On 27 Nov 2008, at 14:03, David Malone wrote:

I was looking at some tcpdumps from a FreeBSD box receiving a TCP
stream with someone yesterday and noticed that it seemed to be
generating quite a lot of dupliacte acks. Looking more carefully,
we noticed that the duplicates were actually window updates. The
code for sending window updates can be found in:

        http://www.freebsd.org/cgi/cvsweb.cgi/src/sys/netinet/tcp_output.c?annot
ate=1.157

around lines 541-565. It seems that we generate a window update if
the available buffer space changes by more than two packets, or if
it changes by more than half the buffer size. This is probably a
little aggressive, and in some cases seems to result in bursts of
window updates that look like they should be batched. I wonder if
it would make sense to not do a window update if a delayed ack is
scheduled? It might even be possible to do them as a delayed ack
without causing problems.

Yes, this makes sense. Probably this is a bug since 4.4BSD-Lite.

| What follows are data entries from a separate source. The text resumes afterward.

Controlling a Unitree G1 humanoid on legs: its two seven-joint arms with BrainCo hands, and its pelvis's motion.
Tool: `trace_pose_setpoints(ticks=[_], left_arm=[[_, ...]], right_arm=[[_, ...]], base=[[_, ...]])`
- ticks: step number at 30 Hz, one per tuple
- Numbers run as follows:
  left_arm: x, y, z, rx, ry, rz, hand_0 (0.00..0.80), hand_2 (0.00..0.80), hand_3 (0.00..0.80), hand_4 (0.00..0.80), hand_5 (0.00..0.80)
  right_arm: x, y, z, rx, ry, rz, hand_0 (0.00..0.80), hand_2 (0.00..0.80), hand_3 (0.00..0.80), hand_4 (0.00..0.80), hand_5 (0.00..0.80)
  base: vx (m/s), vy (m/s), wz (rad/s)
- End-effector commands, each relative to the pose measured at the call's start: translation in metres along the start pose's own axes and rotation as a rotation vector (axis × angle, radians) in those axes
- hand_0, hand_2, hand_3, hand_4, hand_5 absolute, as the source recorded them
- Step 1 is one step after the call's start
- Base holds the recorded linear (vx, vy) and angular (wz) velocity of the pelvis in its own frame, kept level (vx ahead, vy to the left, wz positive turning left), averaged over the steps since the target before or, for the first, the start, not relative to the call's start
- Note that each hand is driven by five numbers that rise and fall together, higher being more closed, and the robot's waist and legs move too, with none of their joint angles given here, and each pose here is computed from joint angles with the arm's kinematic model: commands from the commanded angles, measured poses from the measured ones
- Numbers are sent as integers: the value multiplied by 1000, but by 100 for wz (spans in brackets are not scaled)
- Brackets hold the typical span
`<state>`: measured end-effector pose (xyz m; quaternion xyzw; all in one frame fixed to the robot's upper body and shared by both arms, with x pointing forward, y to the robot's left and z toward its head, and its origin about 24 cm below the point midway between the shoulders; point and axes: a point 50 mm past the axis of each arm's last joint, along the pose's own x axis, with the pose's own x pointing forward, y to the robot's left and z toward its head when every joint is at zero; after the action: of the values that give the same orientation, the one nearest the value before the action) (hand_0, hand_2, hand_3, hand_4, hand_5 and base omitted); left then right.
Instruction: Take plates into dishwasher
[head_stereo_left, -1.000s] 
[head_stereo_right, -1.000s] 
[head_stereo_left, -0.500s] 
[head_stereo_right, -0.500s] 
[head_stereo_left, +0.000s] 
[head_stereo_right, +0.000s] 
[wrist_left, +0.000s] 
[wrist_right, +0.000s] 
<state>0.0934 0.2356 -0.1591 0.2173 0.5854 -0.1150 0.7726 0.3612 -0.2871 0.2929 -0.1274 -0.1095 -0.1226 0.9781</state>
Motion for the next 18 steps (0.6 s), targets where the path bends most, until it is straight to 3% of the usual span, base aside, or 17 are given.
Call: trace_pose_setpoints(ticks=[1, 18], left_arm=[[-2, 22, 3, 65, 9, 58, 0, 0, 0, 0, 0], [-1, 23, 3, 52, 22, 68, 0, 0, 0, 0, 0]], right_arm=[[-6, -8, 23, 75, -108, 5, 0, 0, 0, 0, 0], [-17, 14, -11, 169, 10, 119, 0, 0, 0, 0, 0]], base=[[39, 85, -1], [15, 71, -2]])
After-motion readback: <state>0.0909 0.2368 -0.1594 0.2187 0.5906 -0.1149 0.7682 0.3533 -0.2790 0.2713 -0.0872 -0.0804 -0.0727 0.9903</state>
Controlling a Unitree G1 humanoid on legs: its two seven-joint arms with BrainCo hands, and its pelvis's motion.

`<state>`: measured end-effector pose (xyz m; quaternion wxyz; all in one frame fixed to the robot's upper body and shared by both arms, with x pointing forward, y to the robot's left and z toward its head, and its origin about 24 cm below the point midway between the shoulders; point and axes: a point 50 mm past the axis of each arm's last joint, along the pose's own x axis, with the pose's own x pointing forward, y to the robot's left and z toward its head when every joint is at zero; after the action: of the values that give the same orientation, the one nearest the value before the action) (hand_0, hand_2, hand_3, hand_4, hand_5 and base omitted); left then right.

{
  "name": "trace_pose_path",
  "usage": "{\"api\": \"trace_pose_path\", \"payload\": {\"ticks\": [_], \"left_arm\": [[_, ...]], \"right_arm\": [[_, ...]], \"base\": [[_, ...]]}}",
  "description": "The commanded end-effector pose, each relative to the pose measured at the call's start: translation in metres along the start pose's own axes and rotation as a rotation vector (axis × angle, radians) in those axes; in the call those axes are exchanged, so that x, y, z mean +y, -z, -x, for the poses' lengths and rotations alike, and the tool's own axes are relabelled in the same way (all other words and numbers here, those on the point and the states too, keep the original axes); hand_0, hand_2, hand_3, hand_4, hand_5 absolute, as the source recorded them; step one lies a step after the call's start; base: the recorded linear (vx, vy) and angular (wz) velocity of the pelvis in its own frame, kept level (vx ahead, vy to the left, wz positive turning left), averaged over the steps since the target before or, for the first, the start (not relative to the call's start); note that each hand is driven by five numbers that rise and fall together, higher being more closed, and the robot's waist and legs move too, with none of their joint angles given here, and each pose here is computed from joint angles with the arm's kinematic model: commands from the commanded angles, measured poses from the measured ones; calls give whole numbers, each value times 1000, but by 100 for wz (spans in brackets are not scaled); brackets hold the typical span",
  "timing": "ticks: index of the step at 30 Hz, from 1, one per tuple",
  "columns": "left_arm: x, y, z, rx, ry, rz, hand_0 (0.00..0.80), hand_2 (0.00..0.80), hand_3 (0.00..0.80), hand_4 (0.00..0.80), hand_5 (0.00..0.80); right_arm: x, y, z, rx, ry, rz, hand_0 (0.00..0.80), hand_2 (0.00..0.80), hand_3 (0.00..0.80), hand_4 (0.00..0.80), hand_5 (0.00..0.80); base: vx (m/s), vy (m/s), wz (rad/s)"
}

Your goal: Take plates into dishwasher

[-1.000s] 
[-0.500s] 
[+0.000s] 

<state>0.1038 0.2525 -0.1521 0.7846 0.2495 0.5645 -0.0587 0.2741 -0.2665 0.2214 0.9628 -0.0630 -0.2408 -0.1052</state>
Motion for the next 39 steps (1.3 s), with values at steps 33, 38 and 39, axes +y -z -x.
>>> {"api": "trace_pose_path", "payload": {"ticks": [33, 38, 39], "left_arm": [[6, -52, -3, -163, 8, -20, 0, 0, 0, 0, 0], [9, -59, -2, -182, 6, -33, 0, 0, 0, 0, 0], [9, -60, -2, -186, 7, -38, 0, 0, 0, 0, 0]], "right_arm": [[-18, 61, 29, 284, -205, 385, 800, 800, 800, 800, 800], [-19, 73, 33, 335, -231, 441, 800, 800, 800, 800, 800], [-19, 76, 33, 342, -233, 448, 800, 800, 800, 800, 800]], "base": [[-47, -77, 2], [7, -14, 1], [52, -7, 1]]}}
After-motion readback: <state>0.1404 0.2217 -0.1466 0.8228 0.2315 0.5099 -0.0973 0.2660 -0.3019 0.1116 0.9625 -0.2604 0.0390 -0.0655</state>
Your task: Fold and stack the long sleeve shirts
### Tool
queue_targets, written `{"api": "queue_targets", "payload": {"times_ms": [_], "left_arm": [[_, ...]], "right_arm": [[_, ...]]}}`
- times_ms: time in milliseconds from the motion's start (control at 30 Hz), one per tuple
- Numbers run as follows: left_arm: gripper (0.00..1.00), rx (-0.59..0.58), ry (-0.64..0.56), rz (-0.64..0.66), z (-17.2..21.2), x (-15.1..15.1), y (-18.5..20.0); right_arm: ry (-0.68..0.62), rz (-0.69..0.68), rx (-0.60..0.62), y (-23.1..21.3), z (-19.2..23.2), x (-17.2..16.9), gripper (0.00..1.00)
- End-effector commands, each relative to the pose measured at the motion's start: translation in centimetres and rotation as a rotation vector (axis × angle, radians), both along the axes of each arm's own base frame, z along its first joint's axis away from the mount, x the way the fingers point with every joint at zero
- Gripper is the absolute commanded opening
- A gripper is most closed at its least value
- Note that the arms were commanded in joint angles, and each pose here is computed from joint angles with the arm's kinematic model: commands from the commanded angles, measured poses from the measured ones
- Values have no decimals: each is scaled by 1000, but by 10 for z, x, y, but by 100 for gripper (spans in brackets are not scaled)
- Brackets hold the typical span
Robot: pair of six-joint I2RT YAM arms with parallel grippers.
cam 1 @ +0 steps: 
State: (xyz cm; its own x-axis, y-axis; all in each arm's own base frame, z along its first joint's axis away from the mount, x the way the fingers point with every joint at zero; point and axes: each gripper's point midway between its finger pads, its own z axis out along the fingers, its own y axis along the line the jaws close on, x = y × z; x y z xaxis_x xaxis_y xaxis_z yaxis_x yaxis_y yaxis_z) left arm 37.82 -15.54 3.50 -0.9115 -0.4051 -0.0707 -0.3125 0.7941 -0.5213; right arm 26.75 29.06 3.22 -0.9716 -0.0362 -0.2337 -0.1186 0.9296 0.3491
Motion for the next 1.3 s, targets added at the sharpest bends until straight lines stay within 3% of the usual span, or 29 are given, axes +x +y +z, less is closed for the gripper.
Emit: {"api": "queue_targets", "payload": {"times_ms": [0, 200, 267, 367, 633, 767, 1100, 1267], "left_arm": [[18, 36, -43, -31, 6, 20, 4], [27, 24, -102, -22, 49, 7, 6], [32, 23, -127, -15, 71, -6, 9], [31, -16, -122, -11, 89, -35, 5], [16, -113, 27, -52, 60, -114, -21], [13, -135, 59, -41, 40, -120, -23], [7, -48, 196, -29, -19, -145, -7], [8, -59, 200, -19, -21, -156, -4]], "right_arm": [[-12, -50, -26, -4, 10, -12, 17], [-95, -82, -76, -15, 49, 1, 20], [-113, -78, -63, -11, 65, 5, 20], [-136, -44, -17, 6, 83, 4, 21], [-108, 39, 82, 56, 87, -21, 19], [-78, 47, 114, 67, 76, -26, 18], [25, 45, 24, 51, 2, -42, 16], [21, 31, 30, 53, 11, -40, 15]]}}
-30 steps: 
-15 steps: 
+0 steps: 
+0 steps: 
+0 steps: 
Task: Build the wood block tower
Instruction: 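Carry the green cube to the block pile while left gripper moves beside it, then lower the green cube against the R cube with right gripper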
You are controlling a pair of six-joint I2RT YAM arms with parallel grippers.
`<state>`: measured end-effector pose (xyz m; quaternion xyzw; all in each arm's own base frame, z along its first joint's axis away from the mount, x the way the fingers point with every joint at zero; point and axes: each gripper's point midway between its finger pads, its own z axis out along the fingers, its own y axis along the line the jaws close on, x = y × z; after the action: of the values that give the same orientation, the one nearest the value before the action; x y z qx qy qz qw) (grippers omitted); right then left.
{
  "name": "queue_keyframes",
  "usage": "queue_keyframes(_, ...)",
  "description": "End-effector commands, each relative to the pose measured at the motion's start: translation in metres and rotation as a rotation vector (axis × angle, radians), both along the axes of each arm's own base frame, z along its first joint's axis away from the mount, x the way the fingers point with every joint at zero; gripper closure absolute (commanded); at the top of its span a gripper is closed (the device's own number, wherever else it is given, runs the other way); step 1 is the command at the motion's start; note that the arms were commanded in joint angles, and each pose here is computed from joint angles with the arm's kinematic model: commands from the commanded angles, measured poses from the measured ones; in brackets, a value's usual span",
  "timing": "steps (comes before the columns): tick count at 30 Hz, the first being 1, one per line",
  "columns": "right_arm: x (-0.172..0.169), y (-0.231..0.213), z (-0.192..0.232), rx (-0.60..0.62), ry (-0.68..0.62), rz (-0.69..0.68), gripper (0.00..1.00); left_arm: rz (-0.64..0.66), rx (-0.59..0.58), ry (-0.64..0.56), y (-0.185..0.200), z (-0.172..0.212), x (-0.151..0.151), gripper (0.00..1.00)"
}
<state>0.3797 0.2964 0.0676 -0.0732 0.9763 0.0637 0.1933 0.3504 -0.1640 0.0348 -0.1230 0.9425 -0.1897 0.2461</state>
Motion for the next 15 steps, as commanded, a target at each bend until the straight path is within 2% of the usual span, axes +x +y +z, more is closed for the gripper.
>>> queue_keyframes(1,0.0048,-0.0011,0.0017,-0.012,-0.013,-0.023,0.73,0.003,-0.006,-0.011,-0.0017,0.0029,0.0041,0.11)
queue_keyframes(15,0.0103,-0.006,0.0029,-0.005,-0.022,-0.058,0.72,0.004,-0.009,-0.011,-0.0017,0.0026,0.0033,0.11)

I note that there is at least one PR mentioning we generate many
window updates:

        http://www.freebsd.org/cgi/query-pr.cgi?pr=116335

I also wonder if it might cause non-FreeBSD senders to back off,
we are careful not to retransmit if we get window updates (see

        http://www.freebsd.org/cgi/cvsweb.cgi/src/sys/netinet/tcp_input.c?annota
te=1.392

about line 1836, but other OSes might not be and that might degrade
our performance when receiving from a non-FreeBSD sender.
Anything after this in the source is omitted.